A Resolution That May Stick: Spending Less in ’09

Posted by Kendall Harmon

Jolene Siana, a writer in Boerum Hill, Brooklyn, plans to spend time with friends at their homes rather than in wine bars, bringing a $12 bottle rather than blowing $12 on a glass. Nelson Murphy, a maintenance worker at a Manhattan hospital, is determined that 2009 will be the year he finally gives up smoking — it is bad for his health, and, at $9 a pack, his wallet.

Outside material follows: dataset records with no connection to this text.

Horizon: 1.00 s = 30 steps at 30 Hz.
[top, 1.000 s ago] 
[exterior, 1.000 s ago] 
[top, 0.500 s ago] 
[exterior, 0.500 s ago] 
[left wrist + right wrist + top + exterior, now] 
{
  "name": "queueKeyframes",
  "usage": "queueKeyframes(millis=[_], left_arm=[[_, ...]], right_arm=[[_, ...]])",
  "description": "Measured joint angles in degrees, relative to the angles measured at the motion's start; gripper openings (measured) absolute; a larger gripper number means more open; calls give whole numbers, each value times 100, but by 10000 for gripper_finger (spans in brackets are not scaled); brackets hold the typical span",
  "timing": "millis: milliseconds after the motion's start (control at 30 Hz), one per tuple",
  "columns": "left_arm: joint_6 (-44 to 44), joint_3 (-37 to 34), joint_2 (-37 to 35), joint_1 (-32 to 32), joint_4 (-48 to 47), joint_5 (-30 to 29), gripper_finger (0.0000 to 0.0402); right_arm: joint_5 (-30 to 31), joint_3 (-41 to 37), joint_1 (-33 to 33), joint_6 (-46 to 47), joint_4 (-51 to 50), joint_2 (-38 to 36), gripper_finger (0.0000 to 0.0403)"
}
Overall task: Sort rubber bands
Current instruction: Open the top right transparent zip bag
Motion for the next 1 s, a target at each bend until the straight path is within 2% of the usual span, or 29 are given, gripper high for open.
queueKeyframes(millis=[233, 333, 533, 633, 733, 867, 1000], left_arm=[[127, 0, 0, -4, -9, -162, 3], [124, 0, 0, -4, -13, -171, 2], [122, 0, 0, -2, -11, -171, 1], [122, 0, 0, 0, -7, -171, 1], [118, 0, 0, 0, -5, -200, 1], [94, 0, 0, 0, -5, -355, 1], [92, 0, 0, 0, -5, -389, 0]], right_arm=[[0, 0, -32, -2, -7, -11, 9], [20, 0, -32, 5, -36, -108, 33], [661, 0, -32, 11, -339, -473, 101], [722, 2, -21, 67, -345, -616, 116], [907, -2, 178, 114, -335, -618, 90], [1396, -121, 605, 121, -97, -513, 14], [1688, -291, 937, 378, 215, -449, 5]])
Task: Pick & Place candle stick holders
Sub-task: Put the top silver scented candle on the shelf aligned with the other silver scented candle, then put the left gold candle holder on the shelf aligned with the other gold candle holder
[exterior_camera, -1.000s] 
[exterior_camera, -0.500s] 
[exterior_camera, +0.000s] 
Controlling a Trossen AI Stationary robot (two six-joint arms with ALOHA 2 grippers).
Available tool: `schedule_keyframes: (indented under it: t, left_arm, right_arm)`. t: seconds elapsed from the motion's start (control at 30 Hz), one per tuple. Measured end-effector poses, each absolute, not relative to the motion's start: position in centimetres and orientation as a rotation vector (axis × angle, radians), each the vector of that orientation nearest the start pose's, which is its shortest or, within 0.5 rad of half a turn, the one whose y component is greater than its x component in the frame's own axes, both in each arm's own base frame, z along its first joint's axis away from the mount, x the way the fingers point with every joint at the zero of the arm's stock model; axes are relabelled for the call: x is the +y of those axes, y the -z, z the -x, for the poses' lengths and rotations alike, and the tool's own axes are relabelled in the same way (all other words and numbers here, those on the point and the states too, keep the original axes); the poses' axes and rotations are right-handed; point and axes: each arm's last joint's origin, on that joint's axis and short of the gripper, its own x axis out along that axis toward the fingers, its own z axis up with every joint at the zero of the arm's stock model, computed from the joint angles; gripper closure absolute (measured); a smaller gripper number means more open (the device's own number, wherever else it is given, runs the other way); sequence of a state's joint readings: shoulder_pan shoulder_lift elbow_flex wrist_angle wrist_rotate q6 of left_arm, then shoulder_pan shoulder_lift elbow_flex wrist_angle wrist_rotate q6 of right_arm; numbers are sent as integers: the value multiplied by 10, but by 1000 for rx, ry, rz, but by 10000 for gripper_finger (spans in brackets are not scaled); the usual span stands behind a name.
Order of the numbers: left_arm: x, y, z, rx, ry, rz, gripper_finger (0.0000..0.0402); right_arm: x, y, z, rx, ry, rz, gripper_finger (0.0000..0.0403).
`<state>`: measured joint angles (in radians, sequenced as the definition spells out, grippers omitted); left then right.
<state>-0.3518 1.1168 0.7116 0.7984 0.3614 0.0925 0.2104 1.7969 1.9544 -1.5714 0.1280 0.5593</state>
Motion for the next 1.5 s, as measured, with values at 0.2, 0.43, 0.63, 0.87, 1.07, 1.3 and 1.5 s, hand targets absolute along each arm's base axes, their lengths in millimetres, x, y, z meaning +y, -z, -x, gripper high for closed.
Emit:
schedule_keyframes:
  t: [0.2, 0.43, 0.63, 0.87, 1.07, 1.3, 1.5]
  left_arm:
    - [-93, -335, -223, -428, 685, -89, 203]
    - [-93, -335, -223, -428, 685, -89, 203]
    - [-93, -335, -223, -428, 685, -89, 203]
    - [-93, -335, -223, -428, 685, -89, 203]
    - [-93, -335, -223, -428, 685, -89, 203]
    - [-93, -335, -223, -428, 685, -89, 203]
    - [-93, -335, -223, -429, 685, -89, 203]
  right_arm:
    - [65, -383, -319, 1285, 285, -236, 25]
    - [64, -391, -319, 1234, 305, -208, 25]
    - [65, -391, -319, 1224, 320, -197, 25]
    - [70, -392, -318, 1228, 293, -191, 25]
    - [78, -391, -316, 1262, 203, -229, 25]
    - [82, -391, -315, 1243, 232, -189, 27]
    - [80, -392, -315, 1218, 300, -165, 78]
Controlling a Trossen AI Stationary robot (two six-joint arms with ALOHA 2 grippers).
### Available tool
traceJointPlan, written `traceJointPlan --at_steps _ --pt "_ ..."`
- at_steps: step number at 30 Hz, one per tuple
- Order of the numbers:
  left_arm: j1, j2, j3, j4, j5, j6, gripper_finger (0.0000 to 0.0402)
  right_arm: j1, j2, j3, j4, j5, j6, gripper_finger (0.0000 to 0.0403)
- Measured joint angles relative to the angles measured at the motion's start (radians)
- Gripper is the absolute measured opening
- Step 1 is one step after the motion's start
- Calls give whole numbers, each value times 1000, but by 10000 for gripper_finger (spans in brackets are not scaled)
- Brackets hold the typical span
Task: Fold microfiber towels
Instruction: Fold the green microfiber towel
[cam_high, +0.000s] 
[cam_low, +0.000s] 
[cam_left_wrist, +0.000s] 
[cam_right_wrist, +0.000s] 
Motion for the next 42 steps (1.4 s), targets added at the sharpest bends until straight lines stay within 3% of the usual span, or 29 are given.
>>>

And Felicia Jackson, 23, is promising herself a healthier lifestyle — physically and financially. She will take peanut butter and jelly sandwiches to work instead of frequenting McDonald’s for lunch (and sometimes breakfast), and walk to and from her subway stop instead of hopping in a town car.

“It’s $5 each way, so that’s $50 a week,” said Ms. Jackson, who lives in Brooklyn and works at Paragon Sports in Union Square. “I’m going to make a tighter budget this year with the economy the way it is.”

Read it all.

Filed under: * Economics, PoliticsEconomyPersonal FinanceThe Credit Freeze Crisis of Fall 2008/The Recession of 2007--

4 Comments
Posted December 31, 2008 at 4:21 pm [Printer Friendly] [Print w/ comments]



1. Jeffersonian wrote:

We went on a budget over a year ago and honestly, our lifestyle hasn’t changed significantly.  We’re also saving a lot of money every month where we used to blow it on silly, useless things.

December 31, 11:48 pm | [comment link]
2. Terry Tee wrote:

I too will be economising.  But I cannot help wonder: might it be our Christian duty to spend more?  If the economy is contracting in part because people are afraid to spend, might it not make sense for people of faith to spend more, so as to keep stores and factories open?

January 1, 11:10 am | [comment link]
3. Irenaeus wrote:

I cannot help wonder: might it be our Christian duty to spend more? If the economy is contracting in part because people are afraid to spend, might it not make sense for people of faith to spend more, so as to keep stores and factories open?

Terry [#2]: Good question. I’ve been pondering it since this morning.

On reflection, I believe it is generally not our Christian duty to spend more. The economy is overdue for major adjustments (e.g., less debt and more judicious consumer spending). A bit more spending from Christians won’t change that.

What most first-world Christians can do is to maintain—-and even increase—-our giving. Charitable giving is falling even as needs increase in this country and around the world. Let’s do what we can to fill the gap.

January 1, 4:17 pm | [comment link]
4. Terry Tee wrote:

Yes, I think Irenaeus is right about the need for adjustments.  Although I am one of those who is a little sceptical about the constant green harping, it does seem that we cannot go on consuming the way we do without damaging the earth.  Or without putting yet more dollars into China.  (Completely off-post:  I loved the comment of the man who said that if he heard about one more corporation going green, he was going to start burning tires in his yard.)